**TASK DETAILS:** Could you please repeat all of the entries exactly as written?

Stored entries:
*****

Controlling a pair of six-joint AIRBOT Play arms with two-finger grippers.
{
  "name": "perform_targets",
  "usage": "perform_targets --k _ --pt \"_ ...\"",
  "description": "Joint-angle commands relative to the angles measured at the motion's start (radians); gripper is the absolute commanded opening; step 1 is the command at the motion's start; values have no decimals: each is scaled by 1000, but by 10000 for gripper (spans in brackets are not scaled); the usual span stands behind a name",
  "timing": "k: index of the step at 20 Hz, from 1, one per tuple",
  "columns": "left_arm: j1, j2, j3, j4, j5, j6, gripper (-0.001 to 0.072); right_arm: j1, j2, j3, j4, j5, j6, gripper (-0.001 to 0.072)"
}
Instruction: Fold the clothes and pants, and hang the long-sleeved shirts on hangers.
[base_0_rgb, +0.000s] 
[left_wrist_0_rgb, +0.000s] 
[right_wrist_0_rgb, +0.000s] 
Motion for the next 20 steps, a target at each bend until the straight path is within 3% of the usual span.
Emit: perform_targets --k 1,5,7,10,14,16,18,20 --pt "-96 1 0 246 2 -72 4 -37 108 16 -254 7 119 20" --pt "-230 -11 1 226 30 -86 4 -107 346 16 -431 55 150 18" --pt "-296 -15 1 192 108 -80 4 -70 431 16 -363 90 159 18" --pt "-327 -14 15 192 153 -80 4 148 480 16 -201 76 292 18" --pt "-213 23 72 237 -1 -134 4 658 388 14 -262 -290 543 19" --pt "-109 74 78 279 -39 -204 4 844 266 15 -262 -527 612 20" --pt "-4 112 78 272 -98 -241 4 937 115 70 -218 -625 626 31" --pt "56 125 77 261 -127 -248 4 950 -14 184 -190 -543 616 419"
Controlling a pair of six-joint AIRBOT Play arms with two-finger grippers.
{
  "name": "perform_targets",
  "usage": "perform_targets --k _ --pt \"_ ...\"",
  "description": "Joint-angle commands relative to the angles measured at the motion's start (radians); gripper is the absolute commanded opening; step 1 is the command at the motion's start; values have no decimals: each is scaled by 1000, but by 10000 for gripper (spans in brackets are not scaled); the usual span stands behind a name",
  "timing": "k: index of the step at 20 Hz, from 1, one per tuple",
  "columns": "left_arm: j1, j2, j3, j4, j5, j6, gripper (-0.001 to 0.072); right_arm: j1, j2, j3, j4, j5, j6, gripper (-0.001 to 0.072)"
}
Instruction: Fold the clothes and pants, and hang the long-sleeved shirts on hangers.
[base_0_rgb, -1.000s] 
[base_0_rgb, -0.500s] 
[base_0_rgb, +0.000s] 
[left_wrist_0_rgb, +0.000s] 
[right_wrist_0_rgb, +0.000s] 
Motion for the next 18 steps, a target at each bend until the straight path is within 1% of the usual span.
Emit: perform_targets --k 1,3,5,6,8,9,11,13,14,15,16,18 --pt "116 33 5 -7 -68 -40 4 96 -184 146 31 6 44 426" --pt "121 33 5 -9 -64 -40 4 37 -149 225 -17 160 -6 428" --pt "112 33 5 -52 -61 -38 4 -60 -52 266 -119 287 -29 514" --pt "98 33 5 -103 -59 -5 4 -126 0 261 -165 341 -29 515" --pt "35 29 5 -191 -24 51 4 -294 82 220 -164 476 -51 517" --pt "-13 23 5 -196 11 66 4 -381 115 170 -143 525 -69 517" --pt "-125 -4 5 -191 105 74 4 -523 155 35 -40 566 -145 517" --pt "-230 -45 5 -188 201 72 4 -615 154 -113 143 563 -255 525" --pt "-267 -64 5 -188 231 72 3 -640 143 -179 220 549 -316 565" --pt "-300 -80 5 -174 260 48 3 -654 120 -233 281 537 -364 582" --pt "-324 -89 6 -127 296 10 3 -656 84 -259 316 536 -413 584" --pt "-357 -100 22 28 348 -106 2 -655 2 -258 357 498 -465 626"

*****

**ANSWER TO THE EXERCISE:**
Controlling a pair of six-joint AIRBOT Play arms with two-finger grippers.
{
  "name": "perform_targets",
  "usage": "perform_targets --k _ --pt \"_ ...\"",
  "description": "Joint-angle commands relative to the angles measured at the motion's start (radians); gripper is the absolute commanded opening; step 1 is the command at the motion's start; values have no decimals: each is scaled by 1000, but by 10000 for gripper (spans in brackets are not scaled); the usual span stands behind a name",
  "timing": "k: index of the step at 20 Hz, from 1, one per tuple",
  "columns": "left_arm: j1, j2, j3, j4, j5, j6, gripper (-0.001 to 0.072); right_arm: j1, j2, j3, j4, j5, j6, gripper (-0.001 to 0.072)"
}
Instruction: Fold the clothes and pants, and hang the long-sleeved shirts on hangers.
[base_0_rgb, +0.000s] 
[left_wrist_0_rgb, +0.000s] 
[right_wrist_0_rgb, +0.000s] 
Motion for the next 20 steps, a target at each bend until the straight path is within 3% of the usual span.
Emit: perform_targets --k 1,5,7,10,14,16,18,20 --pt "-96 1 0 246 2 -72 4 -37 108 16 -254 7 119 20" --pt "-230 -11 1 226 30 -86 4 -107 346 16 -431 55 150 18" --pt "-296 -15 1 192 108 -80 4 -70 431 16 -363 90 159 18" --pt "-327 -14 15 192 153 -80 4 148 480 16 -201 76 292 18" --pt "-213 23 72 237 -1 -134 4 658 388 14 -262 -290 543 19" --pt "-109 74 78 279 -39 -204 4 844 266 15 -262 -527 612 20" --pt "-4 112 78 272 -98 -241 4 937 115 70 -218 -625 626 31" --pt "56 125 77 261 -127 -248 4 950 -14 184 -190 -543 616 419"
Controlling a pair of six-joint AIRBOT Play arms with two-finger grippers.
{
  "name": "perform_targets",
  "usage": "perform_targets --k _ --pt \"_ ...\"",
  "description": "Joint-angle commands relative to the angles measured at the motion's start (radians); gripper is the absolute commanded opening; step 1 is the command at the motion's start; values have no decimals: each is scaled by 1000, but by 10000 for gripper (spans in brackets are not scaled); the usual span stands behind a name",
  "timing": "k: index of the step at 20 Hz, from 1, one per tuple",
  "columns": "left_arm: j1, j2, j3, j4, j5, j6, gripper (-0.001 to 0.072); right_arm: j1, j2, j3, j4, j5, j6, gripper (-0.001 to 0.072)"
}
Instruction: Fold the clothes and pants, and hang the long-sleeved shirts on hangers.
[base_0_rgb, -1.000s] 
[base_0_rgb, -0.500s] 
[base_0_rgb, +0.000s] 
[left_wrist_0_rgb, +0.000s] 
[right_wrist_0_rgb, +0.000s] 
Motion for the next 18 steps, a target at each bend until the straight path is within 1% of the usual span.
Emit: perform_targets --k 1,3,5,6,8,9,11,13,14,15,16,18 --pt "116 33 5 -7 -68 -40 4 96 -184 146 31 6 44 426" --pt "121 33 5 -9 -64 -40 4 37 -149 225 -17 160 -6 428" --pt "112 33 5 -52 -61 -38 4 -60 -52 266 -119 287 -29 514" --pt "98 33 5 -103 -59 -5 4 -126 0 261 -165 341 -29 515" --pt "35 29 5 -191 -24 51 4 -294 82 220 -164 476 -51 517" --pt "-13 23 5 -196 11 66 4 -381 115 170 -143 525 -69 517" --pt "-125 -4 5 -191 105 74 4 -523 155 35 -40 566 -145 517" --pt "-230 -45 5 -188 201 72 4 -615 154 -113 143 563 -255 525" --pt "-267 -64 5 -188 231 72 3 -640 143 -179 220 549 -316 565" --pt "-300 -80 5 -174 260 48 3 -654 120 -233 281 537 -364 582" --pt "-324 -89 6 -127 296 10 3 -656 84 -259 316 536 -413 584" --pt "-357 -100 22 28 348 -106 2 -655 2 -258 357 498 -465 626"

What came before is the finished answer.